WHAT TO PRODUCE:
What you return must match the data exactly, line for line.

THE DATA:

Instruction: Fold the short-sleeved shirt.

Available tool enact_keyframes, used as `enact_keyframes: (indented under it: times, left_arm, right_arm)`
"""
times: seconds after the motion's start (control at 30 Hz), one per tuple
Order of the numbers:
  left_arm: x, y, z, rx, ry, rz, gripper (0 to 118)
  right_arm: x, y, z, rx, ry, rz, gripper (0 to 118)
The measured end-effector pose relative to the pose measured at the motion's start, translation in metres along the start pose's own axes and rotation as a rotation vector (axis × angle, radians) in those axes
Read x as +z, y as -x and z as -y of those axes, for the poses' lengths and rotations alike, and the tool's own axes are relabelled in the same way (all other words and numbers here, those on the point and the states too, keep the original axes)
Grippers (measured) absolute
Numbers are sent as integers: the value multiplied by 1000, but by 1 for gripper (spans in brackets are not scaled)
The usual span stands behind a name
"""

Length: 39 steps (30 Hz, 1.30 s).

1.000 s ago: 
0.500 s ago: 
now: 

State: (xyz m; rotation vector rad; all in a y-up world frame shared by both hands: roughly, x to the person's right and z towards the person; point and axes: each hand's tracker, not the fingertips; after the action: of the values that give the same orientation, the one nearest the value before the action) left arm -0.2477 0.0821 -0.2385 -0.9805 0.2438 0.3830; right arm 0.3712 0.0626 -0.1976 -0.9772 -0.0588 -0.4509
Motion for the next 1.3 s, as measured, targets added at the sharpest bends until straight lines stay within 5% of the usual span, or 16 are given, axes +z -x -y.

SOLUTION FOR THIS EXERCISE:
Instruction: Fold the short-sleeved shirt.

Available tool enact_keyframes, used as `enact_keyframes: (indented under it: times, left_arm, right_arm)`
"""
times: seconds after the motion's start (control at 30 Hz), one per tuple
Order of the numbers:
  left_arm: x, y, z, rx, ry, rz, gripper (0 to 118)
  right_arm: x, y, z, rx, ry, rz, gripper (0 to 118)
The measured end-effector pose relative to the pose measured at the motion's start, translation in metres along the start pose's own axes and rotation as a rotation vector (axis × angle, radians) in those axes
Read x as +z, y as -x and z as -y of those axes, for the poses' lengths and rotations alike, and the tool's own axes are relabelled in the same way (all other words and numbers here, those on the point and the states too, keep the original axes)
Grippers (measured) absolute
Numbers are sent as integers: the value multiplied by 1000, but by 1 for gripper (spans in brackets are not scaled)
The usual span stands behind a name
"""

Length: 39 steps (30 Hz, 1.30 s).

1.000 s ago: 
0.500 s ago: 
now: 

State: (xyz m; rotation vector rad; all in a y-up world frame shared by both hands: roughly, x to the person's right and z towards the person; point and axes: each hand's tracker, not the fingertips; after the action: of the values that give the same orientation, the one nearest the value before the action) left arm -0.2477 0.0821 -0.2385 -0.9805 0.2438 0.3830; right arm 0.3712 0.0626 -0.1976 -0.9772 -0.0588 -0.4509
Motion for the next 1.3 s, as measured, targets added at the sharpest bends until straight lines stay within 5% of the usual span, or 16 are given, axes +z -x -y.

This finishes the exercise.